Jim told her, and she laughed. “Talk about second chances. I’ve sent his kid to the principal’s office once already, and moved his seat right up by my desk, and we’re only on day four. I’ll keep hoping to make an impression on him, but meanwhile, at least he’s not keeping anybody else from learning, and that’s something.”
“You really like this,” he said, holding the classroom door for her, then waiting while she locked up.
“Only reason anyone would do it,” she said. “The hours stink, and it doesn’t pay enough. Probably like being a deputy sheriff.”
“Probably.” They walked down the echoing corridor together, only a few stragglers remaining now, and past the rows of lockers. “So I’ve got a question for you,” he said.
“Just don’t make it too hard, because I’m about dead on my feet.”
“Yeah. Noticed that. This’ll be a quick one.
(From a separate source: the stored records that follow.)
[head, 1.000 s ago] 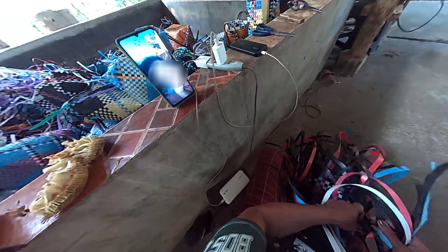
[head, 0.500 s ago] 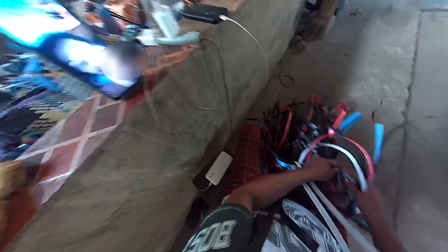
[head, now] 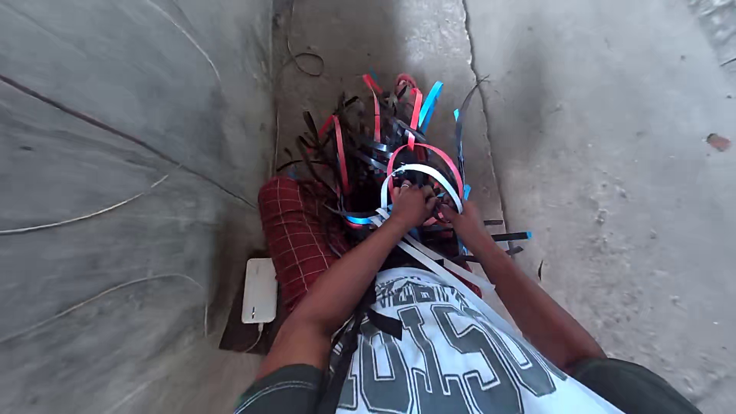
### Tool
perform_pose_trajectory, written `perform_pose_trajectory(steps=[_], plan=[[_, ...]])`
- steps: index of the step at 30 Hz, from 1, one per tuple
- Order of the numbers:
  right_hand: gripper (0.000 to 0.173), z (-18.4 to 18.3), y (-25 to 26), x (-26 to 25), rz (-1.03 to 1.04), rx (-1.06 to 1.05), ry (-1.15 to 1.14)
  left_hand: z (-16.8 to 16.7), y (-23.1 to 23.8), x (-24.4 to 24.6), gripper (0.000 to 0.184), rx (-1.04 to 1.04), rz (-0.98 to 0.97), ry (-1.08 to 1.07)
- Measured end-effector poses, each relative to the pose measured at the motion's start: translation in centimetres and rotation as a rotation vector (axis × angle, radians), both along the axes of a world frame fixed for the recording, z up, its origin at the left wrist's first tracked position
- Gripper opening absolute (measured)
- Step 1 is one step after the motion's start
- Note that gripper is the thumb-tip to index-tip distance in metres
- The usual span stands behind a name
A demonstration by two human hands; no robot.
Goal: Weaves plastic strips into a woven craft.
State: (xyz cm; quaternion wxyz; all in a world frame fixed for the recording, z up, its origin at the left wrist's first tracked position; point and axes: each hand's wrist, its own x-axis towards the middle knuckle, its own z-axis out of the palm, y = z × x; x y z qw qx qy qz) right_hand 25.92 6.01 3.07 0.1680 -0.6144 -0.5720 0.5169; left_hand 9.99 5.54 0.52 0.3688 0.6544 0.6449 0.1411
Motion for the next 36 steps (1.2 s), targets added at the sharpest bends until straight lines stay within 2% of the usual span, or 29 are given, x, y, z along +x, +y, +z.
perform_pose_trajectory(steps=[4,7,8,11,13,15,17,19,21,22,24,25,26,27,28,30,32,33,36], plan=[[0.031,-1.0,2.1,-0.5,-0.110,0.059,0.005,0.6,-0.3,0.2,0.027,0.034,-0.145,-0.056],[0.036,-0.6,2.6,-1.3,-0.040,0.155,-0.039,0.2,-0.1,-0.2,0.026,0.059,-0.067,-0.093],[0.045,-0.2,2.7,-1.5,0.003,0.229,-0.098,0.0,0.1,-0.5,0.025,0.043,-0.012,-0.113],[0.094,-0.8,4.1,-0.3,0.093,0.523,-0.364,-0.3,0.5,-0.8,0.030,-0.048,0.057,-0.154],[0.107,-1.3,6.8,1.8,0.114,0.676,-0.511,-0.4,0.5,-0.7,0.031,-0.055,0.064,-0.180],[0.115,-0.1,10.0,4.2,0.096,0.635,-0.633,-0.2,0.6,-0.8,0.030,-0.061,0.073,-0.199],[0.117,1.6,13.0,6.6,-0.011,0.609,-0.718,0.0,0.6,-1.0,0.031,-0.096,0.084,-0.215],[0.112,3.4,14.7,8.2,-0.120,0.677,-0.802,0.2,0.8,-1.2,0.032,-0.131,0.097,-0.238],[0.096,5.3,13.3,7.6,-0.066,0.883,-0.751,0.2,1.0,-1.4,0.033,-0.141,0.104,-0.243],[0.078,5.7,11.4,6.8,0.074,1.017,-0.676,0.1,1.1,-1.5,0.034,-0.148,0.104,-0.248],[0.033,4.1,7.4,5.6,0.483,1.278,-0.422,-0.3,1.2,-1.4,0.035,-0.159,0.088,-0.257],[0.021,2.7,6.2,5.0,0.702,1.294,-0.259,-0.4,1.2,-1.4,0.035,-0.159,0.076,-0.263],[0.017,1.0,5.7,4.3,0.854,1.239,-0.147,-0.4,1.1,-1.4,0.035,-0.147,0.064,-0.266],[0.017,-0.5,5.6,3.7,0.903,1.111,-0.100,-0.4,1.1,-1.4,0.035,-0.135,0.052,-0.267],[0.020,-1.5,5.7,3.1,0.867,0.931,-0.137,-0.4,1.1,-1.5,0.035,-0.124,0.048,-0.268],[0.031,-1.4,6.8,1.1,0.717,0.441,-0.340,-0.3,1.0,-1.7,0.035,-0.111,0.044,-0.268],[0.042,-1.5,8.3,-0.5,0.634,0.114,-0.451,0.1,0.9,-1.8,0.035,-0.119,0.036,-0.269],[0.046,-1.8,9.0,-0.9,0.632,0.024,-0.475,0.3,0.8,-1.9,0.035,-0.122,0.041,-0.279],[0.050,-3.3,10.1,-1.2,0.597,-0.070,-0.451,0.5,0.7,-2.2,0.039,-0.125,0.079,-0.312]])
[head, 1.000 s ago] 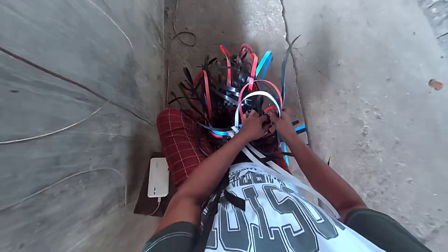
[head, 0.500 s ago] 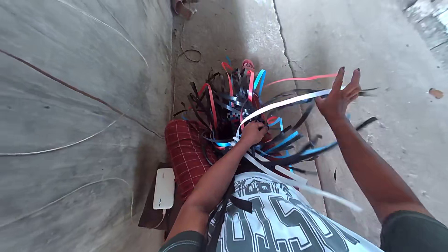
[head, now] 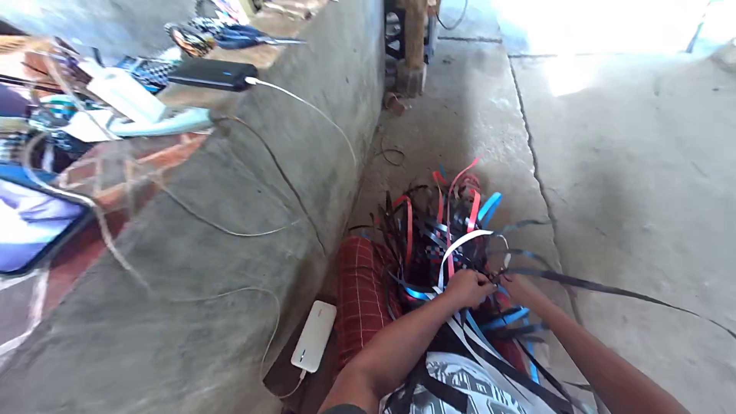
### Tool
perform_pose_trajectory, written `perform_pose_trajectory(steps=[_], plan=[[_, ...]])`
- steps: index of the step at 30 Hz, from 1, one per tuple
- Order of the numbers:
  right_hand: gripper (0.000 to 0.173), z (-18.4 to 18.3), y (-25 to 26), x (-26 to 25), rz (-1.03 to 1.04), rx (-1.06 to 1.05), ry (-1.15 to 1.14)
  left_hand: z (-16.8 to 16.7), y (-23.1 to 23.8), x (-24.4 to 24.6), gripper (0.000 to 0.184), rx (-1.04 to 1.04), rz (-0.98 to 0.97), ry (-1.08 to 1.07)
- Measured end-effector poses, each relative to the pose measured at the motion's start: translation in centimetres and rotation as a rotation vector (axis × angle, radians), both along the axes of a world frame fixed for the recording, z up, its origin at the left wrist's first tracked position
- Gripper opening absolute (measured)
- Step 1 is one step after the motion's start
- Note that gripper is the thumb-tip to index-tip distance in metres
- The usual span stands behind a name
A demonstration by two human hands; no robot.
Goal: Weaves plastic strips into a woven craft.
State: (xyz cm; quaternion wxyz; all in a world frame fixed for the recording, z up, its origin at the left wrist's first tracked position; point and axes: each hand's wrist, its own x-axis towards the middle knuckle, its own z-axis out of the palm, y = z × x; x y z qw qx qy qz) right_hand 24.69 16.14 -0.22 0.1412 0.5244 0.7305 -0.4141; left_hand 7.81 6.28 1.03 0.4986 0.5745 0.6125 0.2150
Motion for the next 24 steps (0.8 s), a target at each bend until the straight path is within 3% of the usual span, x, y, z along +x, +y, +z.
perform_pose_trajectory(steps=[5,8,11,17,21,24], plan=[[0.062,-1.3,0.2,0.4,-0.219,-0.138,-0.012,-0.1,0.4,-0.1,0.050,-0.044,0.067,-0.062],[0.044,-3.2,0.1,0.8,-0.373,-0.260,0.221,-0.1,0.7,-0.8,0.050,-0.085,0.081,-0.079],[0.026,-3.6,-0.3,0.3,-0.492,-0.164,0.421,-0.2,1.0,-1.3,0.047,-0.149,0.093,-0.095],[0.018,-2.1,-1.2,0.0,-0.126,0.186,0.718,-0.9,1.5,-1.6,0.045,-0.260,0.202,-0.133],[0.022,-1.0,-1.6,-0.1,0.072,0.210,0.826,-0.6,1.4,-1.9,0.041,-0.247,0.207,-0.240],[0.024,-0.7,-1.3,0.0,0.217,0.168,0.844,-0.6,0.9,-2.7,0.035,-0.193,0.309,-0.465]])
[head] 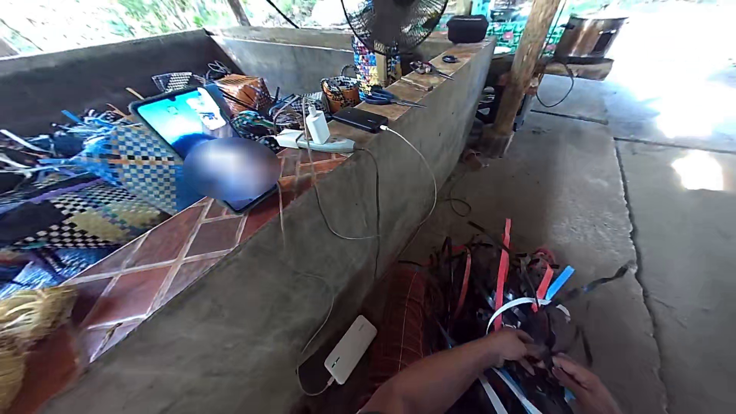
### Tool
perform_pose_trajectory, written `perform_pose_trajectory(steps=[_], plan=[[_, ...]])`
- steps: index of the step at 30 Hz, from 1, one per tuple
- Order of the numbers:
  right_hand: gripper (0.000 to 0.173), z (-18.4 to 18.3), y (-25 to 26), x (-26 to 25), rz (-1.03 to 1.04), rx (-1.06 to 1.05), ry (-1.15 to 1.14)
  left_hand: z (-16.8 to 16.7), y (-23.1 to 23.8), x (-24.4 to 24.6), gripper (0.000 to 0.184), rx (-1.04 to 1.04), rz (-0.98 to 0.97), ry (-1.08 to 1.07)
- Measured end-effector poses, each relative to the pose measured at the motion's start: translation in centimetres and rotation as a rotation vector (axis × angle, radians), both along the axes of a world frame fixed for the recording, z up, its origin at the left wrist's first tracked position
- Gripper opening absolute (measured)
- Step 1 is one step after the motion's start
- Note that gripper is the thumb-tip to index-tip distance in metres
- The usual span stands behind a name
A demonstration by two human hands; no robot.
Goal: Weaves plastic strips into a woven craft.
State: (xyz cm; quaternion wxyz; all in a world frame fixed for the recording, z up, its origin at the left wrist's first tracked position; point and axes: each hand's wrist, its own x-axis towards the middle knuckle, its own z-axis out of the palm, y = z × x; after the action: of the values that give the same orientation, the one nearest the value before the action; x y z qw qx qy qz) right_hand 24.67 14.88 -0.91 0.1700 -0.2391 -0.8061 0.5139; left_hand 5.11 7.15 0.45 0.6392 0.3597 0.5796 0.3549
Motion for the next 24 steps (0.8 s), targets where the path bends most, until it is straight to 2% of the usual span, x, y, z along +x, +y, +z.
perform_pose_trajectory(steps=[2,5,8,11,14,16,19,22,24], plan=[[0.022,0.1,0.2,-0.2,0.086,0.047,-0.003,0.7,-0.5,-0.5,0.029,-0.008,0.095,-0.112],[0.022,0.2,0.6,-0.5,0.166,0.112,-0.010,1.5,-1.4,-1.2,0.033,-0.003,0.215,-0.236],[0.021,0.6,0.6,0.1,0.160,0.178,-0.078,2.3,-2.1,-2.3,0.056,-0.013,0.307,-0.414],[0.022,2.1,-0.3,0.4,0.165,0.259,-0.193,3.3,-3.5,-4.1,0.081,0.101,0.294,-0.639],[0.024,2.3,-0.9,0.7,0.192,0.362,-0.186,4.8,-5.6,-6.6,0.079,0.149,0.459,-0.719],[0.022,1.8,-1.0,1.0,0.173,0.414,-0.178,5.5,-7.2,-9.0,0.065,0.201,0.567,-0.588],[0.022,2.5,-2.0,0.4,0.109,0.448,-0.283,5.2,-9.1,-13.1,0.038,0.314,0.639,-0.095],[0.021,3.0,-2.5,-0.5,0.108,0.434,-0.389,4.3,-9.8,-17.3,0.033,0.203,0.496,0.517],[0.023,3.6,-2.6,-1.1,0.121,0.392,-0.463,3.9,-9.7,-18.9,0.035,0.099,0.347,0.763]])
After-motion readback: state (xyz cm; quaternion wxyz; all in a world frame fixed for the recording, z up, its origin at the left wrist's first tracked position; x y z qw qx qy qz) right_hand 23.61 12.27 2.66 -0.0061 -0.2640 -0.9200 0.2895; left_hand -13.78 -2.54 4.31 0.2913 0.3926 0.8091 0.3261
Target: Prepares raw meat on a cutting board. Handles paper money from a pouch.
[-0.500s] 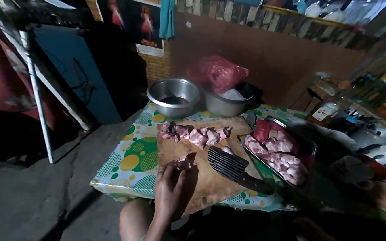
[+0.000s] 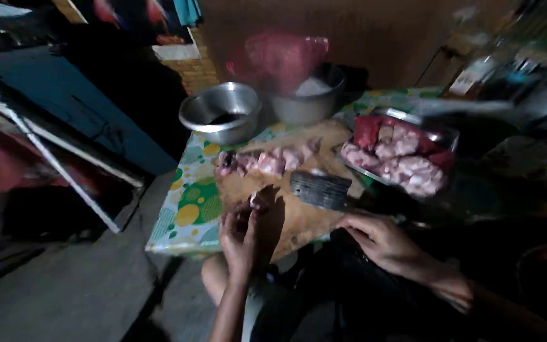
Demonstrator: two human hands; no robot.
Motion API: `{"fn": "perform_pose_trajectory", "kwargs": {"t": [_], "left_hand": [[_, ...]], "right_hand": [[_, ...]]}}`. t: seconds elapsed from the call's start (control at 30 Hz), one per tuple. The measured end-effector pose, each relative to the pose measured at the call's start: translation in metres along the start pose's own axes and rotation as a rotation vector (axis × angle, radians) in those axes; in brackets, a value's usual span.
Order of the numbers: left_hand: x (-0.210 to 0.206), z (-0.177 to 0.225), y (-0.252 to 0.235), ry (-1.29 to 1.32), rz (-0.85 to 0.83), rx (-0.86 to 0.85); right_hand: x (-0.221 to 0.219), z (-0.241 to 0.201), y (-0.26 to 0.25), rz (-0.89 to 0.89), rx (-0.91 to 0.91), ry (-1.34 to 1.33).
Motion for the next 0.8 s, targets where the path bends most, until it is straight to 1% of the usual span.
{"fn": "perform_pose_trajectory", "kwargs": {"t": [0.07, 0.17, 0.23, 0.27, 0.33, 0.47, 0.53, 0.6, 0.7, 0.8], "left_hand": [[0.003, -0.007, 0.005, -0.034, -0.009, -0.012], [0.007, -0.01, 0.01, -0.107, -0.052, 0.032], [0.007, -0.008, 0.009, -0.125, -0.049, 0.05], [0.007, -0.01, 0.007, -0.117, -0.025, 0.039], [0.006, -0.013, 0.005, -0.123, 0.0, 0.014], [0.002, -0.004, 0.004, -0.184, -0.023, -0.036], [0.0, -0.001, 0.003, -0.203, -0.039, -0.059], [-0.001, -0.002, 0.003, -0.193, -0.049, -0.066], [-0.002, -0.002, 0.002, -0.198, -0.054, -0.059], [-0.004, 0.0, 0.001, -0.178, -0.055, -0.04]], "right_hand": [[-0.015, -0.011, -0.005, -0.18, 0.054, -0.05], [-0.04, -0.014, 0.0, -0.42, 0.217, -0.111], [-0.053, -0.007, 0.002, -0.516, 0.265, -0.158], [-0.056, -0.002, 0.004, -0.53, 0.263, -0.176], [-0.052, 0.01, 0.005, -0.487, 0.249, -0.152], [-0.029, 0.038, 0.022, -0.432, 0.143, -0.074], [-0.023, 0.05, 0.037, -0.473, 0.101, -0.06], [-0.018, 0.057, 0.053, -0.575, 0.076, -0.073], [-0.014, 0.053, 0.068, -0.667, 0.109, -0.101], [-0.017, 0.046, 0.074, -0.57, 0.216, 0.004]]}}
Point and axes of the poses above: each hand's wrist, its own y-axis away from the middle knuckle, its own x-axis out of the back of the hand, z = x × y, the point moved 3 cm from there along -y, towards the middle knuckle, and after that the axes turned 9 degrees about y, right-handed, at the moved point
What age are girls when they . . . notice boys?”
“That’s your idea of a quick question?”
He gave her a sheepish half smile. “Just give me a hint.”
“This is about Mac, I presume?”
“Yep. She was asking me all these questions tonight. No body armor for that.”
“Like what?”
He shrugged a shoulder. They were out of the building now, headed to her car. “Like, did I want a girlfriend. Would I be having sex with my girlfriend. I about spit out my drink.”
She laughed and shook her head. “I guess being a single dad gets pretty tough.”
“Yeah.”
“But you haven’t—” She hesitated. “I mean, this hasn’t come up.”
They were at her car now, with good-byes being called around them, the sound of engines turning over in the cool October night. “No,” he said. “It hasn’t. And now it is.”
“Oh.” She unlocked the car and put her bags in the back, then said, “When do boys start thinking about it?”
“You asking when I did? I remember right there in sixth grade, noticing your butt, wondering how come I liked to look at it. If that helps.”
She gasped, and he said, “You just did that sucking-in-your-breath thing again. I noticed that, too. Bothered me then, just like it does now.”
“I was ten.”
“Yeah, well, what can I say. I was eleven. Twelve. Whatever. When did you notice boys?”
“If we’re being honest here,” she admitted, “I noticed you. You made me feel all sort of . . . weak. Knee-wise.”
“Ah. That’s nice.”
“So I’d say,” she said, going for that brisk professional approach again, “that Mac’s probably normal. I can tell you that Eli Chambers likes her just fine, and she likes him, and since they’re both nice kids, you don’t have too much to worry about. She’s got good taste, anyway. Doesn’t go for the bad boys.”
“Oh. Whoa. You’re kidding. I wasn’t ready for that.”
“I’m guessing no dad ever is. But if you’re answering her questions calmly—I mean, the ones about you, besides any others that come up—you’re doing it right.”
“I told her it was none of her business.”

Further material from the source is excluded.